Try it:
Read the data below. Every line holding the string "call" must be copied.

Supplied material:
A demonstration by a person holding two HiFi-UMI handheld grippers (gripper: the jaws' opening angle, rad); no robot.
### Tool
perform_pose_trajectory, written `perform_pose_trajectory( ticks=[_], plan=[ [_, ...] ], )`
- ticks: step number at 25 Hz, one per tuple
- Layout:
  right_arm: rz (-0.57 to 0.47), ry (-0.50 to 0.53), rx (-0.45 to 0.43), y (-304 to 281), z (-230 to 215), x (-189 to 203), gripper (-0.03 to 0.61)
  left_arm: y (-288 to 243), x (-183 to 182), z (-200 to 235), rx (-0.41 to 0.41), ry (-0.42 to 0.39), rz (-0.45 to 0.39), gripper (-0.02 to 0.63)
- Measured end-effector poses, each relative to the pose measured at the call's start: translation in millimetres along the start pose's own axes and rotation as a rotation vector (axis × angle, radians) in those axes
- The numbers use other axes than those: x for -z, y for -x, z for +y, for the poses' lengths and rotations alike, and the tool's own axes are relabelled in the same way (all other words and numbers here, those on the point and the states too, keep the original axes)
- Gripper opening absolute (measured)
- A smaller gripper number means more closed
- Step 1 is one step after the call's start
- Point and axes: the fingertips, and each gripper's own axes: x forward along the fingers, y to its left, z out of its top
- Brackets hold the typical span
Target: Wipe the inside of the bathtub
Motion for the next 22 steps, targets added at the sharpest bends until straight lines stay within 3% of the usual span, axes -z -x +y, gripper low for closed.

Reply to the exercise:
- Measured end-effector poses, each relative to the pose measured at the call's start: translation in millimetres along the start pose's own axes and rotation as a rotation vector (axis × angle, radians) in those axes
- Step 1 is one step after the call's start

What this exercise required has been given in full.